Jocelyn Chan / September 2, 2021

Tom Hudson (TH), Senior Security Researcher at Detectify, joined the Application Security Weekly podcast to talk about the status quo on web scanners and securing modern web applications. We’ve edited the transcript for brevity and taken some highlights from the pod episode below.

How have web applications and web scanners evolved over the last decades?

TH: I think modern web apps have gotten harder to scan. Back 10-15 years or so ago, web pages were simple HTML, and maybe with a bit of JavaScript to augment their functionality. They were, for the most part, stateless applications that sent requests and then got HTML back. 

That meant that web scanners were also pretty simple: they sent requests, they got HTML back, they analyzed the HTML, they saw if anything had happened. 

But the modern web applications, not so much. The modern web application can be described as made up of single-page applications and APIs. If you run a Single-Page Application through a “traditional” scanner, if there is such a thing as a traditional web scanner, you get enough HTML and JavaScript back to bootstrap a single-page application, and then every single request that you send ends up in that same thing.

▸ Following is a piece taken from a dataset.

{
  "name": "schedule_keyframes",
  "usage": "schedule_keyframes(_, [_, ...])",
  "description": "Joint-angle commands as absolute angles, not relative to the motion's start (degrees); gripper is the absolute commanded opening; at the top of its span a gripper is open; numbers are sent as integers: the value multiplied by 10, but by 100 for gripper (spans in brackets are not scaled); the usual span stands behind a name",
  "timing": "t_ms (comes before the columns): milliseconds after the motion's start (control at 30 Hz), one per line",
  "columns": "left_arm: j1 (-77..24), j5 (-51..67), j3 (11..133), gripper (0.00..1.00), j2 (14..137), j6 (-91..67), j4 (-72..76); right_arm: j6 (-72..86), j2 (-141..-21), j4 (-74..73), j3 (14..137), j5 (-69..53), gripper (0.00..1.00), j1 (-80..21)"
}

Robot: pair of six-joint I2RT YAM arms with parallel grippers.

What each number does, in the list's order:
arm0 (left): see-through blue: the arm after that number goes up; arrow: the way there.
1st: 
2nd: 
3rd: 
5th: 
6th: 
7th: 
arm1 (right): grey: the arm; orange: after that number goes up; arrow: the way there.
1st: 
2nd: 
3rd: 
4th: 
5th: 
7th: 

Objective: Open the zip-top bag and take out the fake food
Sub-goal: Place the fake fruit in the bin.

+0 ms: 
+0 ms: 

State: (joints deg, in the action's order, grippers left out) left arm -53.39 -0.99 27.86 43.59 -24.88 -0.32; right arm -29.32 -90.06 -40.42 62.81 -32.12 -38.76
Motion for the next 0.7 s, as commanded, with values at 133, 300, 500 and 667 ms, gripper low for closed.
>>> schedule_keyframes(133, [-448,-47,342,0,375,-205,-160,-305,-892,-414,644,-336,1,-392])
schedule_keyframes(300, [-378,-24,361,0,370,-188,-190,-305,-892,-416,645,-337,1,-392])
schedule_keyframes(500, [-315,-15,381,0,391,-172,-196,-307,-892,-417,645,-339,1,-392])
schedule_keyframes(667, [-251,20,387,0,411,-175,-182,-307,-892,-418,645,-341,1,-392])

Web scanners built for the stateless applications start to fail with more modern websites that are made up of single-page applications. API is equally as problematic as well because we spend a lot of years figuring out how to crawl web pages, and then the web pages went and changed. And API has also become difficult to crawl as well. (Learn more on how Detectify is approaching API scanning.)

How about security testing APIs? How does this differ from web apps?

TH: A great deal of APIs are fairly well-documented, including self-documenting APIs, or at least the ones that are intended for public consumption are the kinds of APIs that companies write to power their own websites, mobile apps and things like that. If the API is documented internally, pentesters, bounty hunters and web scanners have to resort to attempting to reverse engineering which can be pretty tricky. 

Although they’re self-documenting, they’re pretty good at telling you about a particular API endpoint or a particular API method, but what they miss is telling you how those methods work together, for example what the authentic authentication flow looks like. There’ll be a plain English description of how that works, but not in a way that allows a machine to be able to consume and automatically do all of that stuff for you. 

“…people who are building the APIs are going to want to know that they’re secure and will probably start to try and build them in a way that makes them more amenable to automate because why wouldn’t you?” 

Should we be concerned that API documentation is also accessible to malicious actors?

TH: Sure, I can see how this benefits the malicious side of things, although I don’t have any experience with being actually malicious, of course. From my perspective, that kind of documentation being available to attackers, it speeds things up for them, for sure. But it speeds up all of the ethical hackers, pentester, red teamer, bounty hunter, etc. and helps security testing tremendously! It’s probably a net positive. 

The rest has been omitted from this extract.